The recent flame war on ColdFusion brought to mind somthing that happened about 10 years ago.
I worked in a fairly large department that used a spreadsheet as the bug-submission-tracking “system”. Naturally, the person who assigned the work kept it open at all time, making it impossible for anyone to actually open it to enter a new bug.
My boss was modestly technical, but could understand anything if you broke it down into reasonable bites (arguably one of, if not the best boss I’ve ever had). Part of my job was to evaluate new technologies to see if they could be of use in our department. This time around, it was ColdFusion.
I installed and played with it a while, and decided that the best way to get a feel for it was to build a throw-away system that actually did something of substance. Having been inflicted with the daily arguments about who left the bug-spreadsheet open, I decided that I’d build a bug-tracking system - at least it was something to focus on.
I built it and it worked. Then someone saw it on the screen on my PC and asked if they could enter a bug report. I told them it was just a test-bed. They nodded, and began to type away. A few days later, my boss was asking around what happened to the bug reports entered by this person (remember that my ’system’ wasn’t being used by anyone, so she had no reason to think the bugs might be in it). I just happened to put 2 and 2 together, and we all had a good laugh. Then she decided that maybe we should use my system, for real.
Um, wait a minute - no passwords, everything passed in clear-text, etc. No matter, it was just within our department, and nobody would abuse it….(actually, nobody ever did)
The thing actually worked fairly well. I started the bug tracking numbers at 300, so that they could prime it with the bugs from the spreadsheet. Over the next year, the users feature-creeped the thing into a fairly useful utility.
Then it was my time to move on to another project. I trained the noobie they hired on how it worked, what made it tick under the hood, the database, all its tables, etc. Even the script that [re]created the database from scratch. After all, you always do these things in a script, right?
It was a ksh script that looked something like this:
#!/bin/ksh
echo "DO NOT EVER RUN THIS SCRIPT - IT DESTROYS, THEN RE-CREATES THE DATABASE"
exit 1
drop table ...
create table ...
...
# prime the database
insert into table values (...
This particular script was also read-only, just to make sure that it was never run after people started using the system.
About a week later, everyone is running around - why are all the menus truncated? Where are all the bug reports? Wha….
Then my boss asks me to look at it. It took me 1 second to find the problem. The bug numbers for newly entered bugs were coming out at 305, 306, 307, … Hmmm, between that, and the fact that all the menus had been reduced to their original default values, it seemed that the database had been reset.
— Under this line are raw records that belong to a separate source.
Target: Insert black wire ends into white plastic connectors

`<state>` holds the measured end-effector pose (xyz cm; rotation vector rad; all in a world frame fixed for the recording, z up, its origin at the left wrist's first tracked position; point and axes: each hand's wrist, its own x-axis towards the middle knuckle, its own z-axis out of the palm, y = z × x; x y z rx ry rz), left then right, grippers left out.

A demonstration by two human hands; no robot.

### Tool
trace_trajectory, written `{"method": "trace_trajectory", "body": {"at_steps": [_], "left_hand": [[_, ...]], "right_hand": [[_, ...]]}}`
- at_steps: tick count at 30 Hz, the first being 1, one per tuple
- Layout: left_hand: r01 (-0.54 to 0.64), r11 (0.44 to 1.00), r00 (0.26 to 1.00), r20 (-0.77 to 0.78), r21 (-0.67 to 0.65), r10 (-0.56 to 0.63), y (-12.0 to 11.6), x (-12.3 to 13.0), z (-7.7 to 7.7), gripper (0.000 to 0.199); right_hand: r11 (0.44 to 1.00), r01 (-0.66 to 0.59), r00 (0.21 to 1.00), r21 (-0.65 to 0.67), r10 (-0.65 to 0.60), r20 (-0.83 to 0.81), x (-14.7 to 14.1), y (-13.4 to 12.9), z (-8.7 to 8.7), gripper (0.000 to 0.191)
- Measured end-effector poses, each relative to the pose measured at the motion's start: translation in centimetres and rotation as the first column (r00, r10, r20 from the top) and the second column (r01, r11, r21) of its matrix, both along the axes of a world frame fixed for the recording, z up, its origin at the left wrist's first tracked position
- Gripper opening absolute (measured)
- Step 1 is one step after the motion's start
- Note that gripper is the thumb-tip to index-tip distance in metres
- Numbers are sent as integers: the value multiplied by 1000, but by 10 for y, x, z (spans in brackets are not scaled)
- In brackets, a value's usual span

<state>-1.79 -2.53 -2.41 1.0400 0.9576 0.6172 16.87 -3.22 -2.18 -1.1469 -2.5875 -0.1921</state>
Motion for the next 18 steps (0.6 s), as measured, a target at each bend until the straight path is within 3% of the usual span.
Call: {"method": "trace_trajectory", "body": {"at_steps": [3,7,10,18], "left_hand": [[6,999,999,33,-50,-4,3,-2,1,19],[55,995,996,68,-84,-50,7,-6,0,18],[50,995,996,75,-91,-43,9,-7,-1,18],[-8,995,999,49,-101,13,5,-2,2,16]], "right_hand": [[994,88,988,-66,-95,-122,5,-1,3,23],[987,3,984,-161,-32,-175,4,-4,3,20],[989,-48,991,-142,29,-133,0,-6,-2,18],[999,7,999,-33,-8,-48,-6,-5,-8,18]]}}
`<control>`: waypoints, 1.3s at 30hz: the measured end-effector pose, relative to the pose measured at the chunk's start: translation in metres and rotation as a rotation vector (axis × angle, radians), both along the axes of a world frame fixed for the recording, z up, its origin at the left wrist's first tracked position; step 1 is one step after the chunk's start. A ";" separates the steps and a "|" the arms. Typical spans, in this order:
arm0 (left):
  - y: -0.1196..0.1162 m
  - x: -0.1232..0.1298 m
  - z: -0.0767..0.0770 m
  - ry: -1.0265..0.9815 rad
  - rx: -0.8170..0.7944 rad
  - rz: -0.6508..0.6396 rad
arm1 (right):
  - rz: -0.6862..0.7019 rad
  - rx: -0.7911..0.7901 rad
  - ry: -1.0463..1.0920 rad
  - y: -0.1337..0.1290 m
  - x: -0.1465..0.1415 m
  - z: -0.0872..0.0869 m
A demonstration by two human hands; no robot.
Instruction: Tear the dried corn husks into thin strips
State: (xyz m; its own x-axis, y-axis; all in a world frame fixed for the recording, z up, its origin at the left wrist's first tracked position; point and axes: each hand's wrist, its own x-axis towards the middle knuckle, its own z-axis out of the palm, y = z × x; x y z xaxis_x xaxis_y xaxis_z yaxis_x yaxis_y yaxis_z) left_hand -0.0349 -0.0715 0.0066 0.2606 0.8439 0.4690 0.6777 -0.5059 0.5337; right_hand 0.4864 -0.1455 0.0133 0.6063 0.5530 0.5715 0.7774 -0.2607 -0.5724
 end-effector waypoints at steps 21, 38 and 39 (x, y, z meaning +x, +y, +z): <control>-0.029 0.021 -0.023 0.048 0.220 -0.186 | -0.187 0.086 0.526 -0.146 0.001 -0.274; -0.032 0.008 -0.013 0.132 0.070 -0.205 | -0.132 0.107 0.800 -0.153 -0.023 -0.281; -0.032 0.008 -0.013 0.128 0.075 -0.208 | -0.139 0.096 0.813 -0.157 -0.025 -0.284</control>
We went to the person responsible for the system. He explained that he wanted to see what the database-creation script did, so he ran it. I asked how he was able to execute a read-only script. He replied that he saw that it was read-only, so he made it executable. I asked what he thought when it printed the do-not-run-ever message and exited without doing anything. He said he saw that, but really wanted to see what it did, so he commented out the ‘exit 1′ and ran it again. Then, when the users started complaining, he kept re-running the script to try and fix the problem.
We rolled back to the last checkpoint, and re-entered the few missing bugs by hand (thankfully I had programmed it to dump stuff to log files).
Doh!!!
Published on Daily WTF by snoofle




































































August 27th, 2006 at 10:49 pm
Nice story
Reminds me of my IT department. Wouldn’t need to worry though they would never work out how to make the file executable.
August 27th, 2006 at 10:50 pm
I wanted to see how it deleted everything and started over so I purposely edited it and did exactly opposite of what you told me, my bad.
They should have fired him.
August 28th, 2006 at 10:23 am
Hilarious story! You should submit this to The Daily WTF if you haven’t done so already.
August 28th, 2006 at 10:41 am
That’s a fire on the spot. Man, I would *not* work with someone like that.